By grade 8, at least, I'd like to see acceptance of all types of sexuality discussed - those who think it's an act of love to be saved for one person - and we're doing a serious disservice to some if love isn't mentioned at all -, those who think it's a form of recreation (but only with profound respect from involved parties), and those who don't have any interest in engaging for any reason.  Imagine if we could obliterate the terms "prude" and "slut"!

This is a long shot, but what I'd really like is to get rid of words related to LGBTQ and trans and cis.... and just have people who wear a variety of different clothes and make-up and are attracted to a variety of different people and have different levels of comfort with their own bodies that are sometimes helped with surgery.  We're bags of bones mysteriously drawn to other bags of bones of random shapes and sizes.  But that's probably asking too much of society yet - and too much of struggling individuals who get comfort in the support of groups of people who similarly self-identify.  But one day...

I'd also like to see more on body image and how quickly people, young and old, hone in on that one vulnerability in order to destroy one another.  My little girl biked to St. Jacobs with me yesterday, in 30 degree weather, in jeans because she doesn't like her legs.  Heartbreaking, that is.  It's not the shape, but the hairiness.  Despite the fact that I often don't shave, she felt self-conscious because kids at school have already made fun of her for having hair.  So I bought her some razors and taught her how to shave, and now she's wearing shorts.  I would have LIKED to changed the patriarchal world we live in and convinced all the girls in her school that hair is cool wherever it grows, and that shaving pubes can lead to infection (which garners no mentioned in the curriculum), and that Juliette Binoche had hairy pits in The Unbearable Lightness of Being and she was sexy as all get out!!  But that's a job for tomorrow.  For today, she shaved.
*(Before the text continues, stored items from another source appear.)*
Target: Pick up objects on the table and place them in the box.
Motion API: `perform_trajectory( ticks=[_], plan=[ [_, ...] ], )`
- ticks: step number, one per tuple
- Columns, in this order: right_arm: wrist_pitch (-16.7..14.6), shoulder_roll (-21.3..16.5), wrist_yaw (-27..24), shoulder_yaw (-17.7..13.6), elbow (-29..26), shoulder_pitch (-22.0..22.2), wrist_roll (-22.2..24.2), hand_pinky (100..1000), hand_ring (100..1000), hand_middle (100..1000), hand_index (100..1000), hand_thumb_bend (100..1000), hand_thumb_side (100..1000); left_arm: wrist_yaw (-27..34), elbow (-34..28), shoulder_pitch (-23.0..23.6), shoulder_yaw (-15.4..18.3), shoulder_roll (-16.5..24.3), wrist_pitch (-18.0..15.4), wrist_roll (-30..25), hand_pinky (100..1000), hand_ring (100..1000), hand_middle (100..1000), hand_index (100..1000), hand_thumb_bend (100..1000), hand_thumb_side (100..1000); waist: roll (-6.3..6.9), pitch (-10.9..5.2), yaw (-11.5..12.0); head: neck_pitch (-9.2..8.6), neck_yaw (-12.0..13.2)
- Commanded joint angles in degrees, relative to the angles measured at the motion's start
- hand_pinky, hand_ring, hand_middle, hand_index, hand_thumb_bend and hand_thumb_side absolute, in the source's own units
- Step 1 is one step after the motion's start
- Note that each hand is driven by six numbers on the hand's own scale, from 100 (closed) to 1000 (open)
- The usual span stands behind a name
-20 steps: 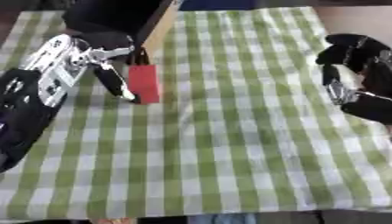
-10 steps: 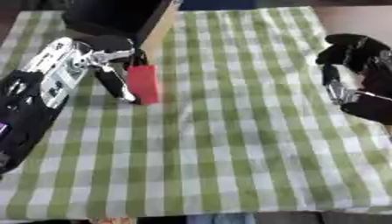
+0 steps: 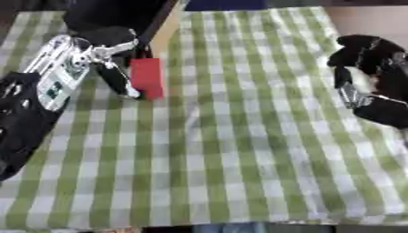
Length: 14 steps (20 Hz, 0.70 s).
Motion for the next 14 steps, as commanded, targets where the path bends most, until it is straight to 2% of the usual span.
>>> perform_trajectory(
  ticks=[1,4,7,14],
  plan=[
    [0.03,-1.19,-0.25,-0.52,-0.75,-0.33,0.04,786,701,634,838,100,189,1.32,-3.74,-1.78,1.89,3.08,1.01,0.32,654,462,421,633,426,235,0.04,-1.02,-0.06,0.3,-0.23],
    [0.0,-1.28,-0.24,-0.37,-0.71,-0.26,0.22,786,701,634,838,100,191,1.77,-4.75,-3.03,3.64,4.57,1.88,0.66,659,466,428,637,435,243,0.15,-1.13,-0.21,0.3,-0.23],
    [0.01,-1.28,-0.26,-0.24,-0.63,-0.15,0.36,786,701,634,839,100,192,0.96,-3.21,-4.54,6.22,4.36,3.72,2.85,657,465,427,637,443,249,0.16,-1.23,-0.39,0.3,-0.18],
    [-0.06,-1.15,-0.47,0.23,-0.56,-0.05,0.85,787,701,634,839,100,196,-4.78,6.78,-8.77,11.09,0.61,7.28,10.16,656,478,445,657,470,260,-0.02,-1.5,-1.31,0.3,0.19]
  ],
)
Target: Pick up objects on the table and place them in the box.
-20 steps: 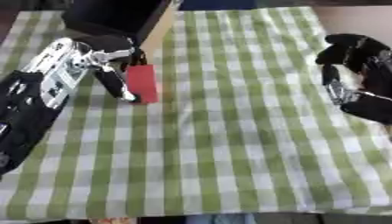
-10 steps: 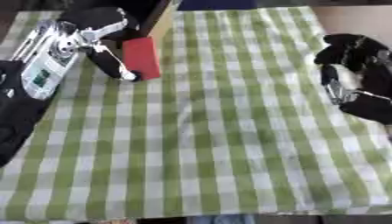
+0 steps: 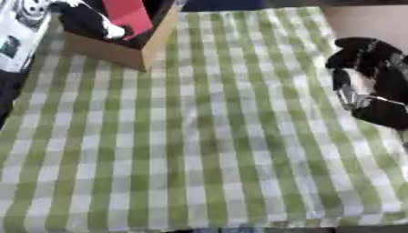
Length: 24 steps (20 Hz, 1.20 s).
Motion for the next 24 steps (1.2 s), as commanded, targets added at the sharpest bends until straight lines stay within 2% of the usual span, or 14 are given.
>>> perform_trajectory(
  ticks=[1,5,6,7,10,15,16,20,24],
  plan=[
    [-0.07,-1.09,-0.48,0.0,-0.54,-0.46,0.42,787,701,634,839,100,196,-3.87,4.48,-2.99,2.98,-1.1,1.69,3.72,656,478,445,657,470,260,-0.1,-1.34,-0.61,0.3,0.39],
    [-0.12,-0.83,-0.62,0.31,-0.54,-0.48,0.79,787,700,633,840,100,199,-8.12,11.8,-4.96,6.5,-3.69,3.79,8.19,650,484,452,662,485,260,-0.23,-1.13,-2.02,0.3,0.98],
    [-0.1,-0.79,-0.6,0.34,-0.52,-0.48,0.82,787,700,633,840,100,200,-8.95,13.32,-5.28,7.4,-4.09,4.48,9.37,650,492,461,670,458,231,-0.24,-1.03,-2.43,0.3,1.12],
    [-0.11,-0.76,-0.6,0.38,-0.52,-0.5,0.86,787,700,633,840,100,201,-9.63,14.67,-5.55,8.25,-4.44,5.22,10.48,650,493,462,671,493,260,-0.23,-0.93,-2.82,0.3,1.3],
    [-0.14,-0.66,-0.6,0.46,-0.51,-0.46,0.96,787,700,633,839,100,203,-11.64,18.64,-6.22,10.38,-5.41,7.23,13.03,651,505,476,685,520,271,-0.26,-0.68,-3.7,0.3,1.78],
    [-0.16,-0.61,-0.61,0.48,-0.5,-0.43,1.0,787,700,633,839,100,203,-12.68,21.14,-6.64,11.3,-5.94,7.58,14.58,651,505,476,685,520,271,-0.26,-0.59,-3.99,0.3,1.96],
    [-0.16,-0.53,-0.6,0.46,-0.49,-0.4,1.0,787,700,632,839,100,206,-12.84,21.61,-6.31,11.7,-6.13,7.79,14.56,704,620,603,779,660,356,-0.32,-0.43,-4.21,0.3,2.29],
    [-0.18,-0.35,-0.59,0.51,-0.42,-0.35,1.07,787,700,632,839,100,206,-14.09,24.65,-6.09,12.74,-7.07,9.41,15.41,749,694,686,815,715,391,-0.41,-0.32,-4.62,0.3,3.34],
    [-0.21,-0.34,-0.61,0.51,-0.4,-0.33,1.1,787,700,632,839,100,206,-14.41,25.18,-6.11,12.76,-7.13,9.45,15.35,749,694,686,815,715,391,-0.42,-0.33,-4.64,0.3,3.55]
  ],
)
We do what we can.  Baby steps.

...ETA - And then there's Norway.

4 comments:

karen said...

Oh god. Parenthood. I was such a confused kid and my parents were uptight and homophobic and impossible to talk to. I tried really hard to raise my kid more respectfully of her personhood. Society keeps crossing you up though. I used to threaten to keep her in a box till she was 30 so it couldn't hurt her. I was (mostly) kidding. She's a really fine adult now, talented and smart with a confidence I didn't have at 26.
I don't see what is so scandalous about that curriculum. Except that it's a lot more to be trying to cram into a year.
Happy Mother's Day.

Marie Snyder said...

Thanks Karen. I think the curriculum is fine, and everyone will get used to it within a couple years. Change is hard for people.

The Mound of Sound said...

Well it sure beats what I got - a grainy, b&w, 1950s US Army film on venereal afflictions in bootcamp. Actually, thinking back it might not have even been postwar vintage.

Marie Snyder said...

We had a male gym teacher tell us, very nervously, about menstruation in about grade 5. It was painfully awkward. Then we all secretly read "Everything You Ever Wanted to Know About Sex But Were Afraid to Ask" from cover to cover. And then watched the Woody Allen version which was markedly different. I don't remember sheep being such a big part of the book.